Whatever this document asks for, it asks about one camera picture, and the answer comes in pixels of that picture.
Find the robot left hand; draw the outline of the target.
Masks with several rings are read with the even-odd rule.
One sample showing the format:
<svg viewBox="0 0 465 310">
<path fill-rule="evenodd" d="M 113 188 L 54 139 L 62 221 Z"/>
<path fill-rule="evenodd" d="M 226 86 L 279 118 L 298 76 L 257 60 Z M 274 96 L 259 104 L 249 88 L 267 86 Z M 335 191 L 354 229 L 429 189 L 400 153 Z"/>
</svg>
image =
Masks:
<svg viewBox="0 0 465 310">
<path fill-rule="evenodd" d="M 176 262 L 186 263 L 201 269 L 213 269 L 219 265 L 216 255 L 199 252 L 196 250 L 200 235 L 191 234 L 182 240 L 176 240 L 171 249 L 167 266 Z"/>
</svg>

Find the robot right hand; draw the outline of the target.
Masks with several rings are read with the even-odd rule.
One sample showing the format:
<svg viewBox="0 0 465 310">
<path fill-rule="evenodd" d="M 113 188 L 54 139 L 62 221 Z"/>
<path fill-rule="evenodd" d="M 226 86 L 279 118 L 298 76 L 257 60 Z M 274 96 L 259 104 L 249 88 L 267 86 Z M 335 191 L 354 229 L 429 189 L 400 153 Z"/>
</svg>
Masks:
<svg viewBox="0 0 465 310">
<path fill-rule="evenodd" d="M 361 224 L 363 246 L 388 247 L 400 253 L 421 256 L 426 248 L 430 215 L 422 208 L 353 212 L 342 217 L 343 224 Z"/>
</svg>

---+---

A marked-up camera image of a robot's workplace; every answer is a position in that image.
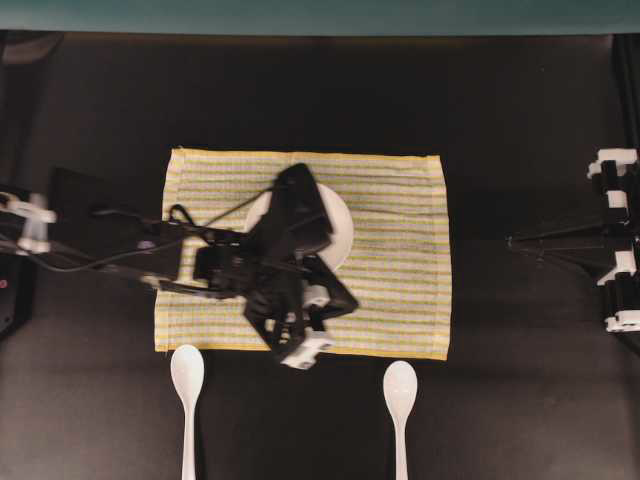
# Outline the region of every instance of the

---+---

### WORK TO BE COMPLETED
Consider the entries above and return each line with the string "that".

### YOUR RESPONSE
Whatever this document asks for, it asks about one camera picture, and the answer comes in pixels of that picture.
A marked-up camera image of a robot's workplace; every answer is a position in that image.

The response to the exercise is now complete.